7 Mas não é porque esse corpo já alquebrado pela longa doença possa receber alguma coisa com prazer: ele já perdeu toda vontade de se satisfazer”.

 

211 
1 O filho respondeu ao pai diligentemente, sabendo que o Senhor que lhe dava a palavra da resposta: “Dize-me, por favor, pai, por acaso não foi com diligência que teu corpo obedeceu a tuas ordens, enquanto lhe foi possível?” 
2 O santo respondeu: “Filho, eu lhe dou testemunho de que foi obediente em tudo, nunca poupou a si mesmo e até se precipitava para obedecer ao que eu queria. 
3 Não fugiu de trabalho nenhum, não escapou de nenhum incômodo, só quis cumprir o que eu mandava. 
4 Neste ponto estamos completamente de acordo, eu e ele: serviremos ao Senhor Cristo sem nenhuma repugnância”. 
5 Disse o frade: “Então, pai, onde estão a tua generosidade, a tua piedade, a tua grande discrição? 
6 Será que essa é uma retribuição digna dos amigos fiéis: com boa vontade na hora de receber o benefício mas sem saber retribuir quando é o outro que precisa?
7 Que serviço pudeste prestar até agora a teu Cristo Senhor sem a colaboração de teu corpo? 
8 Não foi para isso que ele se entregou a todos os perigos, como tu mesmo estás confessando?” 
9 O pai respondeu: “Meu filho, confesso que isso é bem verdadeiro”. 

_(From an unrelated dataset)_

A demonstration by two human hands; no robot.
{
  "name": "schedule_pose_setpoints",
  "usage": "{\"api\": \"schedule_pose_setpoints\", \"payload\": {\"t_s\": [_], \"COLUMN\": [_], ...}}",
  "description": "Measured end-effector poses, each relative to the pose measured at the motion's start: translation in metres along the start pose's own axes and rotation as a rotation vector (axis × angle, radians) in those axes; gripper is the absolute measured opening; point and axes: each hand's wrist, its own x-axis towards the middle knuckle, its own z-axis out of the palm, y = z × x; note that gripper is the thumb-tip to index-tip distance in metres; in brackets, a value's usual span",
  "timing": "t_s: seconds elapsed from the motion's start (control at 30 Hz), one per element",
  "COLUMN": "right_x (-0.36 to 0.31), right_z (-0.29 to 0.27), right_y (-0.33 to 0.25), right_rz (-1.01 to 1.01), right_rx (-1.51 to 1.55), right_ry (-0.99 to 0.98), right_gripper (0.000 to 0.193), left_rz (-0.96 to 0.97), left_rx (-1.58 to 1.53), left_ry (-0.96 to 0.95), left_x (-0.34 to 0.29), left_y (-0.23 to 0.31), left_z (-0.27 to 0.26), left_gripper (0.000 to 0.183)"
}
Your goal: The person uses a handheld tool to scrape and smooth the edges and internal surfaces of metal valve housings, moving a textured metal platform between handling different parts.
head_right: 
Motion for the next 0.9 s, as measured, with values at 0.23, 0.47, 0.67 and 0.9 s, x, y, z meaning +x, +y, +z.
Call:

10 E o filho: “E seria conveniente que, na hora da necessidade, faltasses para com tão fiel amigo, que por ti se entregou à própria morte com tudo que possuía? 
11 Longe de ti, pai! Longe de ti, que és auxílio e apoio dos aflitos, cometer esse pecado diante do Senhor!” 
12 O santo respondeu: “Bendito sejas tu também, filho, que com sabedoria puseste remédios tão salutares nas minhas dúvidas!” 
13 E, sorrindo, disse ao próprio corpo: “Alegra-te, irmão corpo, e me perdoa, porque agora vou tratar de cumprir com gosto tuas vontades, vou me apressar a atender tuas reclamações!” 
14 Mas o que poderia agradar àquele pobre corpo acabado? 
15 O que poderia soerguê-lo, agora que já estava todo derreado? 
16 Francisco já tinha morrido para o mundo, mas Cristo estava vivo nele. 
17 As delícias do mundo eram uma cruz para ele, porque levava a cruz de Cristo enraizada em seu coração. 
18 Por isso fulgiam exteriormente em sua carne os estigmas, cuja raiz tinha penetrado profundamente em sua mente.